15. De rechtbank ziet in hetgeen eiser heeft aangevoerd, mede gelet op het bepaalde in paragraaf 7 van het BBBB, geen reden om de opgelegde vergrijpboetes te verlagen. Wat betreft de stelling van eiser over de ‘schattingen’ voert verweerder terecht aan dat die zijn gebaseerd op de bankafschriften die eiser heeft verstrekt en op het voorstel van eiser zelf. De enkele niet met stukken onderbouwde stelling over de financiële positie van eiser en de echtgenote is hiertoe ook niet voldoende. De boetes zijn opgelegd op grond van de geldende wet- en regelgeving; van een wanverhouding tussen de alsnog te betalen belasting en de bijkomende rente en boetes is de rechtbank niet gebleken.
16. Gelet op het voorgaande dienen de beroepen met betrekking tot de jaren 2007 tot en met 2011 en 2014 tot en met 2016 ongegrond te worden verklaard.
2017
17. Het beroep tegen de vergrijpboete met betrekking tot het jaar 2017 is gegrond nu het niet mogelijk is om een (vergrijp)boete op te leggen bij uitspraak op bezwaar. [3]
Aankondiging vergrijpboetes
18. Gelet op de brief van 25 mei 2020 (onder 7) acht de rechtbank de vergrijpboetes tijdig en op de juiste wijze aangekondigd. Verweerder wijst er terecht op dat de verwijzing naar artikel 67d AWR is gedaan in verband met de op te leggen aanslag over het jaar 2017 omdat over dat jaar nog geen aanslag was vastgesteld en dat de verwijzing naar artikel 67e AWR is gedaan in verband met de op te leggen navorderingsaanslagen over de jaren 2007 tot en met 2011 en 2014 tot en met 2016. Van het spreiden van kansen is derhalve geen sprake.
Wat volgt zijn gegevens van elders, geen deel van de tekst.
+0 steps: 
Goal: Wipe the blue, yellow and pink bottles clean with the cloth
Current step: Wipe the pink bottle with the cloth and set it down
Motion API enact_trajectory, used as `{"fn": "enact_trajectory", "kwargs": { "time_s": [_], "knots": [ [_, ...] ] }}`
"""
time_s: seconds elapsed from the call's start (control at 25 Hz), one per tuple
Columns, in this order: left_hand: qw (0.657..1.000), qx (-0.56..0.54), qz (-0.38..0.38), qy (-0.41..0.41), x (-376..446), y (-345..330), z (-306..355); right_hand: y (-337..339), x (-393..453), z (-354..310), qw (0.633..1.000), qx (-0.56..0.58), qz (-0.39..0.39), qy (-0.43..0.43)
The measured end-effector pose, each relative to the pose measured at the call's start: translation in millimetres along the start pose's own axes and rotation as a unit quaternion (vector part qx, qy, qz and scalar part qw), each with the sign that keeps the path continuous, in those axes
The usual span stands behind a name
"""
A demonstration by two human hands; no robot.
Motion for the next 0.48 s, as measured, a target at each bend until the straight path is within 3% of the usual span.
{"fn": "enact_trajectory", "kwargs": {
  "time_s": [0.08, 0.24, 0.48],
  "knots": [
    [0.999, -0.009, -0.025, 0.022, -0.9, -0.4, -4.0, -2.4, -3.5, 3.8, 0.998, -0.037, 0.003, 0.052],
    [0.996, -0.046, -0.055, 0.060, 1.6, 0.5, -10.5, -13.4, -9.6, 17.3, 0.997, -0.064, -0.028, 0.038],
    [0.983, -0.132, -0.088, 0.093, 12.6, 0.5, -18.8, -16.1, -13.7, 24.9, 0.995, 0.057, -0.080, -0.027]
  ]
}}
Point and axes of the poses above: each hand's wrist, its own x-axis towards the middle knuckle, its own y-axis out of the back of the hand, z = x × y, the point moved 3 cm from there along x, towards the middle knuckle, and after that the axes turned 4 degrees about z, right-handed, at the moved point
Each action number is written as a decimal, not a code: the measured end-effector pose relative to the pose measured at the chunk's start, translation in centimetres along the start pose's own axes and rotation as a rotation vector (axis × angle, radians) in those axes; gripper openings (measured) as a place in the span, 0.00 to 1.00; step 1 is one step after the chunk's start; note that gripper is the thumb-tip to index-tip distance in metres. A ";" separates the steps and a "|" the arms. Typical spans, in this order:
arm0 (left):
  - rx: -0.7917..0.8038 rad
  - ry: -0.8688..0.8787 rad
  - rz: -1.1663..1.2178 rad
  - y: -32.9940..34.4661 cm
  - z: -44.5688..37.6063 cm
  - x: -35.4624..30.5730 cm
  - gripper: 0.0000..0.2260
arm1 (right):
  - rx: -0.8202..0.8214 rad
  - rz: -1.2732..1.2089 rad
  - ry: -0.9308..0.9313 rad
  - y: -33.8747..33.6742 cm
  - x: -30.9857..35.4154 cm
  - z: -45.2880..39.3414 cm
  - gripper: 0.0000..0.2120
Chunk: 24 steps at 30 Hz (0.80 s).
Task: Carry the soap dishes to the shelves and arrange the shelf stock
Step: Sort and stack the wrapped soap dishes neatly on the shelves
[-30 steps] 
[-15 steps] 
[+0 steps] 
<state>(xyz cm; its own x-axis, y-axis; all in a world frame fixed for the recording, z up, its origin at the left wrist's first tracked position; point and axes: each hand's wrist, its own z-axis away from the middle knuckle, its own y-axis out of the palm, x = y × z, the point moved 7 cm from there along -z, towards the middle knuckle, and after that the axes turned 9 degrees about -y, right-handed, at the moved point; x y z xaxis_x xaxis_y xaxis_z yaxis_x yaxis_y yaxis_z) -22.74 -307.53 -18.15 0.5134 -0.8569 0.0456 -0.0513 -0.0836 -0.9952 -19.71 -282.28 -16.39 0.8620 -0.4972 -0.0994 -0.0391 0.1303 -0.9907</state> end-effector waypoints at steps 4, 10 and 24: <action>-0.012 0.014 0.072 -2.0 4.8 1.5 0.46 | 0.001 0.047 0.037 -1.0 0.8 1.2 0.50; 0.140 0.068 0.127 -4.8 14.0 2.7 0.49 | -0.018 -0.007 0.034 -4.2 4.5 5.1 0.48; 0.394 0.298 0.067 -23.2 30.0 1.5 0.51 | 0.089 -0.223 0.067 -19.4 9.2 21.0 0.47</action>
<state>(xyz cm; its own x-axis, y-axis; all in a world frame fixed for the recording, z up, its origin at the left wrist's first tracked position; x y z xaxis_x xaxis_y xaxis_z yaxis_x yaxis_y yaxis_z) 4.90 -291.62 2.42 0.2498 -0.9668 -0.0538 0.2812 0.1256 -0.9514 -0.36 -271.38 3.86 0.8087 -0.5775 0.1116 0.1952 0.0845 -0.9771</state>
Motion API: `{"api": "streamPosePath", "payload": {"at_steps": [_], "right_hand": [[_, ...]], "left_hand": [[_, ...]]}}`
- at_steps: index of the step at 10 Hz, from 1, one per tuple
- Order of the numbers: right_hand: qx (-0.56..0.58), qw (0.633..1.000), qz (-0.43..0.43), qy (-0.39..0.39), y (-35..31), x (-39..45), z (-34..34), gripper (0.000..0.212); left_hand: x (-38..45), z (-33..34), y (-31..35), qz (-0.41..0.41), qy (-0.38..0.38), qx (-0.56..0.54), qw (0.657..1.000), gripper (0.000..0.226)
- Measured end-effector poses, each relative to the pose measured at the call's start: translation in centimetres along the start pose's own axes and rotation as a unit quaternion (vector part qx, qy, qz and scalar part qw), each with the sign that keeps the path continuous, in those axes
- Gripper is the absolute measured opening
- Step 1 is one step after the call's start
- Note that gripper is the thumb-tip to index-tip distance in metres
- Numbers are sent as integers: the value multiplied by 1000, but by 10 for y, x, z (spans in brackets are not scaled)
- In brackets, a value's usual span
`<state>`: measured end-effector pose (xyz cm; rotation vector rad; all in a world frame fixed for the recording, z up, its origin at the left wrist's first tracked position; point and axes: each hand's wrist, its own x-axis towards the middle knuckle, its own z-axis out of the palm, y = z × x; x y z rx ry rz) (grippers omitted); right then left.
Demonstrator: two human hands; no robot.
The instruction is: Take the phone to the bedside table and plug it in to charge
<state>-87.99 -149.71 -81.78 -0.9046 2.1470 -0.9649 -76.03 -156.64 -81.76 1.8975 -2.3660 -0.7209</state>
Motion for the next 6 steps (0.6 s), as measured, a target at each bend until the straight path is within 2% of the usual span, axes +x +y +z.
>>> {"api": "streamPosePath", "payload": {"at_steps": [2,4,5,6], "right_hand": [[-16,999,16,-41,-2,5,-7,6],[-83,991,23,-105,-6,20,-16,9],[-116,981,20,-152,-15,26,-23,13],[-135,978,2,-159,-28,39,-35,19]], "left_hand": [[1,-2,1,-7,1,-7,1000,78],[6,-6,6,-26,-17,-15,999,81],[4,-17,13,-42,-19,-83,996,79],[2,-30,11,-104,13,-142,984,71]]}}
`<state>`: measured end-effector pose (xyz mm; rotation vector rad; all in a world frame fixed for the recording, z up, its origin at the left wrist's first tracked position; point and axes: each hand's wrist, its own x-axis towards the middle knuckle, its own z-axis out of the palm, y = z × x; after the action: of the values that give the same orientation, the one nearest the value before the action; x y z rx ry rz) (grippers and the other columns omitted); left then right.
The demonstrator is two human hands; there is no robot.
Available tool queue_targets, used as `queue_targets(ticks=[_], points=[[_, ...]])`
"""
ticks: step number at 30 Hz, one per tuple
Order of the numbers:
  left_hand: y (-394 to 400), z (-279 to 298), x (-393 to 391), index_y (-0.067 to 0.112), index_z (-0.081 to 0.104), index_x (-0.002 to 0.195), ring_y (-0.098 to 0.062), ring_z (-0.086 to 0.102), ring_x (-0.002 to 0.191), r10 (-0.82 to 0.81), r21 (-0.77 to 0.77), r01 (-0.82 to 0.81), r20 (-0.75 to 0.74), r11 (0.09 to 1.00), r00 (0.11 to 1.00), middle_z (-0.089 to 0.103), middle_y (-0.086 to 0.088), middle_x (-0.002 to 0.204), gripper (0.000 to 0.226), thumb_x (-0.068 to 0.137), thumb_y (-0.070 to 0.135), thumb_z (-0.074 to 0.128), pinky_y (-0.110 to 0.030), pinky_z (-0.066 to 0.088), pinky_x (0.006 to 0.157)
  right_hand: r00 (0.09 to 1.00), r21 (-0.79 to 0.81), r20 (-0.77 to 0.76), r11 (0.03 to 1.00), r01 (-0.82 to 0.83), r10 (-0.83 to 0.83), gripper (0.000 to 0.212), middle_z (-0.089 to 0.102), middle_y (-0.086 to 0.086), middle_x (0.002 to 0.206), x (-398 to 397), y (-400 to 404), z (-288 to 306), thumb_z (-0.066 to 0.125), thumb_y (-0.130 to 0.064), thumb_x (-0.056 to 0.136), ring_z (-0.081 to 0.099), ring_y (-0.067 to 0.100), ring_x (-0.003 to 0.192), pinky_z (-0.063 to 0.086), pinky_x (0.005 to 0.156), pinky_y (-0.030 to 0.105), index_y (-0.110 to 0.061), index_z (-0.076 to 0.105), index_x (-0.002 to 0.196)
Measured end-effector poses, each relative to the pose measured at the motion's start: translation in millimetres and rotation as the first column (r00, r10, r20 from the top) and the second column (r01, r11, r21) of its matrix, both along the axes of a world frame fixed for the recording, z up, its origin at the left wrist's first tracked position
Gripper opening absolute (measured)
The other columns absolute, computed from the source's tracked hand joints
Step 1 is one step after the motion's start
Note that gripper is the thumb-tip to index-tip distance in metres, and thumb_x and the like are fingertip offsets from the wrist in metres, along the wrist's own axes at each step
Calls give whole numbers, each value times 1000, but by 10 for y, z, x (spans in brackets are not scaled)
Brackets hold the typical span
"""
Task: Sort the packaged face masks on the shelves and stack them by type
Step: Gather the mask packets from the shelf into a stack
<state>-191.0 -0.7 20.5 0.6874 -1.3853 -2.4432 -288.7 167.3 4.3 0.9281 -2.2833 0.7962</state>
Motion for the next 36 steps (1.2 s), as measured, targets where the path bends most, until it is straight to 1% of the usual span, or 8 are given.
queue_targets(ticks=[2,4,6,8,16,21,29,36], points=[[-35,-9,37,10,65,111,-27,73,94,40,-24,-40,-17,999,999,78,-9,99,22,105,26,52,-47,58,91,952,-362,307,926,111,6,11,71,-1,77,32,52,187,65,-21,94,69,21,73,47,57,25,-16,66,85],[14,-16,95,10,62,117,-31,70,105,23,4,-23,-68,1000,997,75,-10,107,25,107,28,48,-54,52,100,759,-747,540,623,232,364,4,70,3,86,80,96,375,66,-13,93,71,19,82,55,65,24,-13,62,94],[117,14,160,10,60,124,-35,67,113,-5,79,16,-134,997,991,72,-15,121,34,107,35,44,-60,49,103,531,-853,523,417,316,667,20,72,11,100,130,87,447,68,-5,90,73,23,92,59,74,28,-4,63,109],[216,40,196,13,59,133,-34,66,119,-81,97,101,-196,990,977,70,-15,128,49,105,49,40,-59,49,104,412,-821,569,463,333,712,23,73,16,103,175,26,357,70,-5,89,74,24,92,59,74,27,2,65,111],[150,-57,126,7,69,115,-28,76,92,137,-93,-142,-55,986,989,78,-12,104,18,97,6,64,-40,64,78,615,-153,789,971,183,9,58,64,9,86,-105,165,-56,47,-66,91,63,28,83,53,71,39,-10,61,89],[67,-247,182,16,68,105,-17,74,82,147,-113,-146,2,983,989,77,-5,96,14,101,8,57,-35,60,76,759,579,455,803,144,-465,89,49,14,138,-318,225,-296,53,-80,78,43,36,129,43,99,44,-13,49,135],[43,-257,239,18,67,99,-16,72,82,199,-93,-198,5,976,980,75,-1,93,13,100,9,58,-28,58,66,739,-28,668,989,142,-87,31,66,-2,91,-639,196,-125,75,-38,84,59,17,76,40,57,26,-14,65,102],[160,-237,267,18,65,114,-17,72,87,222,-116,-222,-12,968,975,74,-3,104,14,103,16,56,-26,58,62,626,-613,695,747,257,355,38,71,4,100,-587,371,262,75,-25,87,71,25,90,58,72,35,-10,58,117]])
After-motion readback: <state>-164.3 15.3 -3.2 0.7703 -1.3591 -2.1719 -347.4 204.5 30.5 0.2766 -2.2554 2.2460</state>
Deze beroepsgrond slaagt niet.
Slotsom
19. Gelet op wat hiervoor is overwogen dient het beroep met betrekking tot het jaar 2017 gegrond te worden verklaard en dienen de overige beroepen ongegrond te worden verklaard.
Vermindering aanslag IB/PVV 201720. Verweerder heeft ter zitting verklaard dat eiser recht heeft op rechtsherstel conform de brief van de Staatssecretaris van Financiën van 28 april 2022. In verband daarmee zal verweerder de aanslag IB/PVV 2017 verminderen en uitgaan van een voordeel uit sparen en beleggen van € 16.802.
Proceskosten
21. De rechtbank veroordeelt verweerder in de door eiser gemaakte proceskosten. Deze kosten stelt de rechtbank op grond van het Besluit proceskosten bestuursrecht voor de door een derde beroepsmatig verleende rechtsbijstand vast op € 1.518 (1 punt voor het indienen van het beroepschrift en 1 punt voor het verschijnen ter zitting met een waarde per punt van € 759 en een wegingsfactor 1).

Beslissing

De rechtbank:
- verklaart de beroepen met betrekking tot de jaren 2007 tot en met 2011 en 2014 tot en met 2016 ongegrond;
- verklaart het beroep met betrekking tot het jaar 2017 gegrond;
- vernietigt de bij de uitspraak op bezwaar met betrekking tot het jaar 2017 opgelegde vergrijpboete;
- veroordeelt verweerder in de proceskosten van eiser tot een bedrag van € 1.518;
- draagt verweerder op het betaalde griffierecht van € 49 aan eiser te vergoeden.
Deze uitspraak is gedaan door mr. K.G. Scholten, rechter, in aanwezigheid van mr. L.J.E. Steijvers, griffier. De beslissing is in het openbaar uitgesproken op 19 september 2022.
griffier rechter
Afschrift verzonden aan partijen op:

Rechtsmiddel

Tegen deze uitspraak kunnen partijen binnen zes weken na verzending hoger beroep instellen bij het gerechtshof Den Haag (team belastingrecht), Postbus 20302,
2500 EH Den Haag.

Voetnoten

2.Vgl. Hoge Raad 3 december 2010, ECLI:NL:HR:2010:BO5989.
3.Vgl. artikel 67e, eerste lid, AWR.